Die Diskussion um eine Reform der gesetzlichen Krankenversicherung läuft auf Hochtouren – und auch die Versicherten selbst haben dazu eine klare Meinung. Eine aktuelle Befragung unter mehreren hundert gesetzlich Versicherten zeigt, welche Maßnahmen auf Zustimmung stoßen und welche nicht.
Steuern auf Alkohol, Tabak und Zucker finden Zustimmung
Bei sogenannten Lenkungssteuern zeigen sich die Versicherten erstaunlich aufgeschlossen: Rund zwei Drittel halten eine höhere Steuer auf Spirituosen für sinnvoll. Auch eine Anhebung der Tabaksteuer befürworten knapp 60 Prozent, und mehr als jeder Zweite spricht sich für eine Steuer auf zuckerhaltige Getränke aus.

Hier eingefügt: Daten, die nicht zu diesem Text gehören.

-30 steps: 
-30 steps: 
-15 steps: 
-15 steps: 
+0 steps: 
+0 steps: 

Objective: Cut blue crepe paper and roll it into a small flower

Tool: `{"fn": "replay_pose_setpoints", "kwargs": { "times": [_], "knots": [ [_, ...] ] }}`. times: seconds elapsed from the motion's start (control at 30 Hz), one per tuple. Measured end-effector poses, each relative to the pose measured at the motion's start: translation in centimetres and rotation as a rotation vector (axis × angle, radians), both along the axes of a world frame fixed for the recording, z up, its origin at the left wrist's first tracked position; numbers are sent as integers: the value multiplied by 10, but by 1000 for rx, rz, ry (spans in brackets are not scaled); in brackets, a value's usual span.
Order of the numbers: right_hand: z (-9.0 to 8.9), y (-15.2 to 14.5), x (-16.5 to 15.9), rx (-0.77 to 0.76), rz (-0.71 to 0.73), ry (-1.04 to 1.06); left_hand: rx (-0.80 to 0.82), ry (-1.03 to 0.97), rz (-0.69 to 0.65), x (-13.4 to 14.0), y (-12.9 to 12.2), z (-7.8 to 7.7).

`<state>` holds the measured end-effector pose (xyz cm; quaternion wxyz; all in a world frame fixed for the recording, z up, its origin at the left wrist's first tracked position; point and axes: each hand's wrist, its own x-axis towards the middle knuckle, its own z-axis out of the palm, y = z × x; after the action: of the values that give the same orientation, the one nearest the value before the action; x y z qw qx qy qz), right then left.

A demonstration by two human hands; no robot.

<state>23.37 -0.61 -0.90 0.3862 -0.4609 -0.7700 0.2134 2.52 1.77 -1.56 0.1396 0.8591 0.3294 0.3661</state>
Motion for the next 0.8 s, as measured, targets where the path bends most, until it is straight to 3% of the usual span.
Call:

Diese Zustimmung passt zu einer Entwicklung, die im Gesundheitswesen ohnehin diskutiert wird: Das System soll stärker auf Vorbeugung ausgerichtet werden. Allerdings wirken solche Maßnahmen vor allem langfristig. Um kurzfristig spürbare Effekte auf die Finanzlage der Krankenkassen zu erzielen, müsste vor allem an den laufenden Ausgaben angesetzt werden.
Höhere Zuzahlungen kommen schlecht an
Ganz anders sieht die Zustimmung bei Maßnahmen aus, die Versicherte direkt im Portemonnaie spüren würden. Eine Erhöhung der Patientenzuzahlungen lehnen rund 84 Prozent ab, eine Kürzung der Zuschüsse beim Zahnersatz immerhin 80 Prozent. Hier ist die Akzeptanz also deutlich geringer als bei allgemeinen Verbrauchssteuern.
Zusatzversicherungen: Wenig Bewegung, aber ein Teil wird aktiv
Bei der Bereitschaft, zusätzliche private Absicherungen abzuschließen, hat sich für die Mehrheit – etwa die Hälfte der Befragten – bislang nichts verändert. Knapp ein Fünftel zeigt sich grundsätzlich offener für eine zusätzliche Absicherung, und etwa jeder Zehnte gibt an, aufgrund der aktuellen Reformdiskussion konkret eine Zusatzversicherung abschließen zu wollen.
Skepsis überwiegt
Insgesamt bleibt die Erwartungshaltung der Versicherten gedämpft: Nur eine kleine Minderheit glaubt, dass die diskutierten Maßnahmen tatsächlich zu stabilen Beiträgen führen werden. Die überwiegende Mehrheit rechnet kurzfristig mit steigenden Beiträgen, und auch mittelfristig erwartet eine deutliche Mehrheit weitere Erhöhungen – oft ohne entsprechende Verbesserung der Leistungen. Fast jeder Zweite geht sogar davon aus, dass sich die Versorgung in den kommenden Jahren eher verschlechtern wird.
Fazit
Die Umfrage zeigt ein gespaltenes Bild: Bei Maßnahmen, die andere oder das eigene Verhalten betreffen, ist die Zustimmung hoch. Sobald es um direkte finanzielle Mehrbelastungen geht, sinkt die Akzeptanz deutlich. Gleichzeitig wächst bei einem Teil der Versicherten das Interesse an zusätzlicher privater Absicherung – ein Trend, der sich angesichts der allgemeinen Erwartungshaltung kaum verwundern dürfte.